Mexico Stung as Army Swarms Over Chiapas

Tensions continue to rise since a Dec. 22 massacre. Army's presence rankles.

A pilgrimage to a massacre site - less than two weeks after the brutal killing of 45 people there - began with sliding down a path in two inches of wet mud.

Last month, a resident in the Mexican village of Acteal led the way into a chapel where people had been "praying for peace, asking for deliverance from the violence" that had made them flee their homes when they were attacked by some 40 or 50 armed men.

The man said his daughters escaped the attack by hiding in a gully where the attackers threw the bodies of their victims when it got dark. Nearby, a terrace has been cleared of banana trees and coffee bushes for a mass grave. It is covered with palm branches, flowers, and rows of candles.

Mexico isn't usually thought of as a country with a civil war. The war declared by the Zapatista Army of National Liberation dropped from the news when a truce began weeks after a few thousand militant peasants took four town halls in 1994, demanding democracy, justice, and land. It regained attention in February 1995, when President Ernesto Zedillo sent the Mexican Army far into jungle and mountainous areas, only to halt this action in the face of major public protests across Mexico and from the international community.

The government has continued a low-intensity conflict since that time, with about 40,000 Mexican troops positioned within half a mile of many Chiapas villages, sometimes outnumbering the local residents. Protests against the Army have gone unheeded.

Mounting tensions

Tensions here have been moving toward a crisis point since the December massacre in Actal of Indians who supported the Zapatistas. The government has tried to solve the problem by pouring in troops to quell the violence, but in the eyes of Chiapas's four indigenous groups, the Army is the problem.

After the massacre, the government immediately took charge of the investigation. Mexico's attorney general has issued a report that paramilitary groups were responsible, along with state and local officials and police, who knowingly allowed the massacre to take place. While many of the 60 people under investigation are members of the ruling Institutional Revolutionary Party (PRI), the government denies any involvement.

Mereille Roccatti, president of the National Human Rights Commission, announced last Wednesday that the commission's official investigation had found no federal culpability at all.

Despite a march of 500,000 people two weeks ago to protest government involvement, the ruling party is unlikely to be forced to reconsider its position.

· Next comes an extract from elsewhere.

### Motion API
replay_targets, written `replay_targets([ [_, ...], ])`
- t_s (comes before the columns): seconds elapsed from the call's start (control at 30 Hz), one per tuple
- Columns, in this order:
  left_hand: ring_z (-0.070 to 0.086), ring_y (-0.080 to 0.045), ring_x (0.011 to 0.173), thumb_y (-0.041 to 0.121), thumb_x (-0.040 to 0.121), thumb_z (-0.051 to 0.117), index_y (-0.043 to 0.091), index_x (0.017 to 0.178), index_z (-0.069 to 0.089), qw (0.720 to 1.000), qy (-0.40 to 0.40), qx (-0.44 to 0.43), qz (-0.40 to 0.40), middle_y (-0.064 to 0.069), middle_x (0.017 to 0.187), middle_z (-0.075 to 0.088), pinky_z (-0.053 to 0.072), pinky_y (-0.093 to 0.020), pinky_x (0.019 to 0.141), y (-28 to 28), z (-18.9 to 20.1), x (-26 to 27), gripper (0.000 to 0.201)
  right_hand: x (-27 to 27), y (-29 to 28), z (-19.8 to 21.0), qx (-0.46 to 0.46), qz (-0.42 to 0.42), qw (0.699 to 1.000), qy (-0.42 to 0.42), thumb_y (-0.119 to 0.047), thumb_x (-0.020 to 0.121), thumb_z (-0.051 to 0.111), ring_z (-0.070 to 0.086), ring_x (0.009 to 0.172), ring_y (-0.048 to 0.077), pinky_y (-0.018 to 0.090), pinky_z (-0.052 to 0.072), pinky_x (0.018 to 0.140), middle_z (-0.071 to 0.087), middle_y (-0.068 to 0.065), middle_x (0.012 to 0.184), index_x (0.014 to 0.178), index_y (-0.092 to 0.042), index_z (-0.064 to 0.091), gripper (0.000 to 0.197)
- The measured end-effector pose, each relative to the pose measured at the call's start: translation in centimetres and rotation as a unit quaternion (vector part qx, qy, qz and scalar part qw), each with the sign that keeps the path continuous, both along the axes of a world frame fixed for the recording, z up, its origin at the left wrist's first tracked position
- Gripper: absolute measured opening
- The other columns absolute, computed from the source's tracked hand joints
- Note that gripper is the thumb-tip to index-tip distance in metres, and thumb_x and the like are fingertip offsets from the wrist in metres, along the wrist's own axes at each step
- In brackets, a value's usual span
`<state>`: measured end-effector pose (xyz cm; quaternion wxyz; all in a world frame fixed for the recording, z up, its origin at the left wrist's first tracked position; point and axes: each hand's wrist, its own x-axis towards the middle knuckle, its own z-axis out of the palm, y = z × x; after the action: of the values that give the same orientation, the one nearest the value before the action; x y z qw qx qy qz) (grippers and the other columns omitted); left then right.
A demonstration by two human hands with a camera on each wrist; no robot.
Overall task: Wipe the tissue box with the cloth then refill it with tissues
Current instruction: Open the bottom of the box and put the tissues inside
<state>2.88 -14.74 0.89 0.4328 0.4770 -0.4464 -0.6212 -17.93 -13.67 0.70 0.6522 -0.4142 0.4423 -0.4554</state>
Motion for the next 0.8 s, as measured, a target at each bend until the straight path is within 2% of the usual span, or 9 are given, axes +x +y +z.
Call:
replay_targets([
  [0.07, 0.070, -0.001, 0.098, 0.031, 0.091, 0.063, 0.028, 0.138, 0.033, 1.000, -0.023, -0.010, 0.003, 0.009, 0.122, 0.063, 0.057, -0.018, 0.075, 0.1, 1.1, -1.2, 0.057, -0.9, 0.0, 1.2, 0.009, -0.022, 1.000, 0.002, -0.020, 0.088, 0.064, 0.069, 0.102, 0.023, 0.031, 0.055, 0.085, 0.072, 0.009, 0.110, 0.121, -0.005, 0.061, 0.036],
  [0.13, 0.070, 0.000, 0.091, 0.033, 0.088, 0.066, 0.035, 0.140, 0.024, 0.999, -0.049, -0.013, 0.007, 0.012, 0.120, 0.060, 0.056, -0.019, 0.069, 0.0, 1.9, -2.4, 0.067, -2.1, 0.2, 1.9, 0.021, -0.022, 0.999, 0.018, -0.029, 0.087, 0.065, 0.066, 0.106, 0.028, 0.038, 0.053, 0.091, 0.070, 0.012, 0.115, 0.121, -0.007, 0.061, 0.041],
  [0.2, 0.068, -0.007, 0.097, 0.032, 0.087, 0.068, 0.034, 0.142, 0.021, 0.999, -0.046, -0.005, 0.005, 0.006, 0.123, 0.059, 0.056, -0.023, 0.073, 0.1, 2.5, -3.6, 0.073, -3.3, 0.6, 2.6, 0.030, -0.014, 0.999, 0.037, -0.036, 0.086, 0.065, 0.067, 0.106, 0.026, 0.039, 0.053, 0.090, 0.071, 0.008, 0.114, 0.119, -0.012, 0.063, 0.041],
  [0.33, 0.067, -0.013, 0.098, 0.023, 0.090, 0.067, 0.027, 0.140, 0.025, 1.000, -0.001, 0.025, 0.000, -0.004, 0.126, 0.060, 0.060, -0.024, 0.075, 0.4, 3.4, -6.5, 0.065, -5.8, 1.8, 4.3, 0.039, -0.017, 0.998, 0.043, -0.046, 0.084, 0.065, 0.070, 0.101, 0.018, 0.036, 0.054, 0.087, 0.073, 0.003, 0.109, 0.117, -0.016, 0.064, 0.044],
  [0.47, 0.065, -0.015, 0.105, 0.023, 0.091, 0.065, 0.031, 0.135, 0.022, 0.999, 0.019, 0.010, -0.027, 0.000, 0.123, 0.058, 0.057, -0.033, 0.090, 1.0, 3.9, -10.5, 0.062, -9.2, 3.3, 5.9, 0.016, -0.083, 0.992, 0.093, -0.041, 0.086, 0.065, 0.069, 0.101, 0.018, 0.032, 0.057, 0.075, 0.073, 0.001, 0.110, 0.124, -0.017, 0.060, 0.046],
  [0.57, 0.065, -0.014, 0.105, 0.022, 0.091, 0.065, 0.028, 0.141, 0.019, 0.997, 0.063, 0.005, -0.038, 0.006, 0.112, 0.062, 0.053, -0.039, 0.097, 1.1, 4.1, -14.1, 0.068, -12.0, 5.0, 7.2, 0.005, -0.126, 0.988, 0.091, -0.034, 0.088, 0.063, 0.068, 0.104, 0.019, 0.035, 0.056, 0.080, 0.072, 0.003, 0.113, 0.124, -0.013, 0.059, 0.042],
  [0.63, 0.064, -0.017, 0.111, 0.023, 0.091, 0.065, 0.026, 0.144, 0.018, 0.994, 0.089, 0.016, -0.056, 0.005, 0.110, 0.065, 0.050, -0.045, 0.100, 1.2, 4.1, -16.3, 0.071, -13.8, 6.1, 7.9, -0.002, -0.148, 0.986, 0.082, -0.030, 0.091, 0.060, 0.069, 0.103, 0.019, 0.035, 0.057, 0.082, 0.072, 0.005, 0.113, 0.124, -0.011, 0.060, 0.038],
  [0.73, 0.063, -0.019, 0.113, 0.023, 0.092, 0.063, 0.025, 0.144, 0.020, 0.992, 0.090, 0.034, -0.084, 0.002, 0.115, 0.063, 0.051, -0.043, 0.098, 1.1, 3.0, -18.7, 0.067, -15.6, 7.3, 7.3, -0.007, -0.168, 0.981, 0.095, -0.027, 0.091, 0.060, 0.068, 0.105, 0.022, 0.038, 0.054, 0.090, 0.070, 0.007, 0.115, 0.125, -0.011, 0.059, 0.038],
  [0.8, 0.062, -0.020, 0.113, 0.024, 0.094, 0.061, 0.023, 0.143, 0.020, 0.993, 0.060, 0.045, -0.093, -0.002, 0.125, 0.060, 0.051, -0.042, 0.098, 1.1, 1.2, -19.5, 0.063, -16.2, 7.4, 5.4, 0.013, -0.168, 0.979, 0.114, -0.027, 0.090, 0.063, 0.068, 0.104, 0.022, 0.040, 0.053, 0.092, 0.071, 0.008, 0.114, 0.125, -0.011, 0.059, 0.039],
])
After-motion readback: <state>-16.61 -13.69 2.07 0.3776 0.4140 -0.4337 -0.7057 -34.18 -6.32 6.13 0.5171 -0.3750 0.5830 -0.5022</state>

Mr. Zedillo has had to face questioning from international leaders and accusations from Mexican citizens. This puts him in a difficult position: Mexico has been negotiating a trade agreement with the European Union, where there have been protests against the violence in Chiapas. Also, the United States has continued to pressure Mexico regarding drugs and illegal immigrants flowing over the border.

Paramilitary activity

In addition to the Army presence, there is growing paramilitary activity - threats, torture, and killings. Young landless men are recruited by ranchers and local government. These paramilitary groups foster disputes and violence. Most of the victims are unarmed civilians, and as many as 8,000 people have fled their homes. In one village last month, fleeing civilians' last sight was of their houses being set on fire.

Refugees recently recounted the fear that is being instilled by armed groups. The groups include people previously considered to be neighbors. Now these armed groups steal livestock and extort pesos. "They robbed us, and we had to be silent," sobbed one woman in the staccato Tzotzil Indian language, who asked that her name not be used.

As one refugee put it, "We believe God says not to kill. But we are sympathizers of the Zapatistas because we know the government promises, but we never see any results. The Zapatistas went against the government, and the government can't handle that."

Community leaders accuse the state of funding and organizing the paramilitary groups to keep the indigenous insurrection under control. "The government's strategy is to divide: to create confusion and difference," says Jos Francisco, a Roman Catholic lay worker. "I see an aggression in the Army that's not shown itself so obviously before. Kidnappings, disappearances, all of that stays under the surface. But this militarization makes me afraid."

Observers are concerned that the increasingly tense situation may erupt. "Ex-militaries and ex-agents of Public Security are training [paramilitary groups] in a hidden war. There is going to be a bloodbath," Bishop Raul Vera Lopez wrote in a letter to Mexico's secretary of government Oct. 18.

One of the paramilitary groups, Desarrollo, Paz, y Justicia, is accused of carrying out the massacre in Actal. It denies the accusation. Its leaders say the Army's presence is necessary. "The government has put back displaced people with military support, but there's no dialogue, no understanding. Communities are divided," co-leader Samuel Sanchez Sanchez says.

The government, meanwhile, is eager to prove that it cares about Chiapas, where 70 percent of the people live without electricity or clean drinking water.

On Jan. 9, President Zedillo announced that health and social service aid would be sent to Chiapas so that displaced people could return to their homes. But many of the refugees refused the aid out of distrust for the PRI, which they hold responsible for the massacre.